The Choral an uninterrupted lament to the eternal imploration of a humanity going to the research of justice and consolation.
The Fugue which crowns the work and seems to emanate more from a psychic necessity than from a principle of musical composition.When ,after the ardour of the crescendo that leads to the paroxysm of a true cry of anguish,the sweet comforting theme of the choral contained in the fluid murmuring of the heavenly harps,appears again,everybody will feel a suggestive impression of repose,of recovered personal tranquility…..
The sonorous exaltation which mixes in a brilliant peroration the triumphant voices proclaiming the divine word to the bronze thrills of the exultant bells will appear as the repercussion of our own emotion.
This is the ideological feeling to which the interpretation should conform of this work of grave and noble expression of a Christian soul inspired by her own God”

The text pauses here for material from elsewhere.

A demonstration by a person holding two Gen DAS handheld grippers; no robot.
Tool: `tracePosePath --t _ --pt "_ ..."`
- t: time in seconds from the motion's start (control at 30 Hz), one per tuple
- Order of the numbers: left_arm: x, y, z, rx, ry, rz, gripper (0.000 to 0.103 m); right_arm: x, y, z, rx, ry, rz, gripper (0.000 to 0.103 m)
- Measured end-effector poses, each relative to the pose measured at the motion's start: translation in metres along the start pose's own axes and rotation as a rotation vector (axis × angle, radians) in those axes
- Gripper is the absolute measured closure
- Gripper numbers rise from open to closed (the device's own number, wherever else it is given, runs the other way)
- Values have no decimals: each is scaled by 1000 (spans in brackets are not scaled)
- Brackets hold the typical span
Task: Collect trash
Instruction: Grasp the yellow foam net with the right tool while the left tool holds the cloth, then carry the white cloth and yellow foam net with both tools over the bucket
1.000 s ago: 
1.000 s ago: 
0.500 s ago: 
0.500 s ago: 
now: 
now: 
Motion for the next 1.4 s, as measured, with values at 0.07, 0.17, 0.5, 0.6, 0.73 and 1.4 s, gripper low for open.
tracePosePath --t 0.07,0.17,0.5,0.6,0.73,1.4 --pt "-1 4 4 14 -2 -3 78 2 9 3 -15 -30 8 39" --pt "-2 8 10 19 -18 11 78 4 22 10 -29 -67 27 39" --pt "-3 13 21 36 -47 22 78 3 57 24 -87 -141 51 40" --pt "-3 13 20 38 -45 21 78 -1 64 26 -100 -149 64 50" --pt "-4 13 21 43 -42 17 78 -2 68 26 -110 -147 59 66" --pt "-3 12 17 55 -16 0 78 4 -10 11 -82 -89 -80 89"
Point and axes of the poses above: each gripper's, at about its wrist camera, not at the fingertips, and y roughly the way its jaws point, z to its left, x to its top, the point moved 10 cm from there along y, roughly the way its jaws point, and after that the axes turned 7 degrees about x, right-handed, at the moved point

Alfred Cortot(conference of 1933)
Cortot had a wonderful way of expressing the spritual content in music.
I remember Perlemuter writing in my score of the Chopin 4th Ballade at the return of the introduction” avec un sentiment de regret” that just illuminated the whole interpretation.
Jonathans’ performance was everything that Cortot outlines in his introduction to his edition.We were immediatley plunged into a magic world of tenderness and nobility – a fatal combination. Waves of sound engulfed us as we were mesmerised by the architectural control allied to extreme beauty of the performance.
There was magic in the air indeed.
After much imploring this young man of deceptively slight build swept us all away on a relentless wave of sounds in the Toccata by Ravel from Le Tombeau de Couperin .
A truly transcendental performance of enormous power,colour and tendresse.
I believe the entire performance of this work is included on his CD.
Ravel wrote it dedicating each movement to a friend who had not returned from the first world war.
In fact a whole generation wiped out…Ravel was lucky to escape as he was an ambulance driver during the war too.
Valerio Vicari was visibly moved today as we all were and he is looking forward to hearing the next pianist Yuanfan Yang from the remarkable roster of the Keyboard Trust in Teatro Torlonia on the 29th January.